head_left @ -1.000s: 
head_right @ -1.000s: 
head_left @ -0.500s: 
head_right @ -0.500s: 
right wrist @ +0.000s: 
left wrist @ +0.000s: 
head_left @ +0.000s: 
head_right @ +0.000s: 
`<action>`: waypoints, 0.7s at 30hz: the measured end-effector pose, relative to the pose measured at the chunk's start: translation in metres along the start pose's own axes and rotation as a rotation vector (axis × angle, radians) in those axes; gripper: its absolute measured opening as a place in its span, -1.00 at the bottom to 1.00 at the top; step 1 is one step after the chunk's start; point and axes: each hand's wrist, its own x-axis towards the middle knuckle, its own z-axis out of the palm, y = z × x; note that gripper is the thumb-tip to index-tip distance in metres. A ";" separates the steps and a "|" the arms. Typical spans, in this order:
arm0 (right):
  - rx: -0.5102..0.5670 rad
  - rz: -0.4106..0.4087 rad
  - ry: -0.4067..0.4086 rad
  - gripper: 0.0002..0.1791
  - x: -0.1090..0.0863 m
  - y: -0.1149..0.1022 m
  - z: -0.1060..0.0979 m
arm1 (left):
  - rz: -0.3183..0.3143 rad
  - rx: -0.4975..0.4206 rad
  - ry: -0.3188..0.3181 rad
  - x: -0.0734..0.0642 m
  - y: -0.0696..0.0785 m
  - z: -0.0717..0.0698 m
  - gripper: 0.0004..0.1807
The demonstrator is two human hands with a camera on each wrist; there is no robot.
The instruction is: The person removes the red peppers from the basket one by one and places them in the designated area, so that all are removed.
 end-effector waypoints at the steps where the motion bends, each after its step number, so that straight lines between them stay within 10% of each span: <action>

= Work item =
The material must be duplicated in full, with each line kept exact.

= Answer to the exercise =
head_left @ -1.000s: 
head_right @ -1.000s: 
head_left @ -0.500s: 
head_right @ -0.500s: 
right wrist @ +0.000s: 
left wrist @ +0.000s: 
head_left @ +0.000s: 
head_right @ +0.000s: 
`<action>`: waypoints, 0.7s at 30hz: the measured end-effector pose, relative to the pose measured at the chunk's start: translation in metres along the start pose's own axes and rotation as a rotation vector (axis × angle, radians) in those axes; gripper: its absolute measured opening as a place in its span, -1.00 at the bottom to 1.00 at the top; step 1 is one step after the chunk's start; point and axes: each hand's wrist, its own x-axis towards the middle knuckle, its own z-axis out of the palm, y = z × x; note that gripper is the thumb-tip to index-tip distance in metres. A ";" separates the steps and a "|" the arms. Typical spans, in this order:
arm0 (right):
  - rx: -0.5102..0.5670 rad
  - rz: -0.4106..0.4087 rad
  - ry: -0.4067..0.4086 rad
  - gripper: 0.0002..0.1791
  - x: -0.1090..0.0863 m
  - y: -0.1149..0.1022 m
  - z: -0.1060..0.0979 m
arm1 (left):
  - rz: -0.3183..0.3143 rad
  - rx: -0.4975..0.4206 rad
  - ry: -0.3188..0.3181 rad
  - x: -0.0734..0.0642 m
  - y: -0.0696..0.0785 m
  - z: -0.0717..0.0698 m
  - gripper: 0.0004..0.1807
The demonstrator is two human hands with a camera on each wrist; there is no robot.
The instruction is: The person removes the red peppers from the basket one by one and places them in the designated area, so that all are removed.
 end-effector waypoints at the steps where the motion bends, each after its step number, so that straight lines between them stay within 10% of each span: <action>

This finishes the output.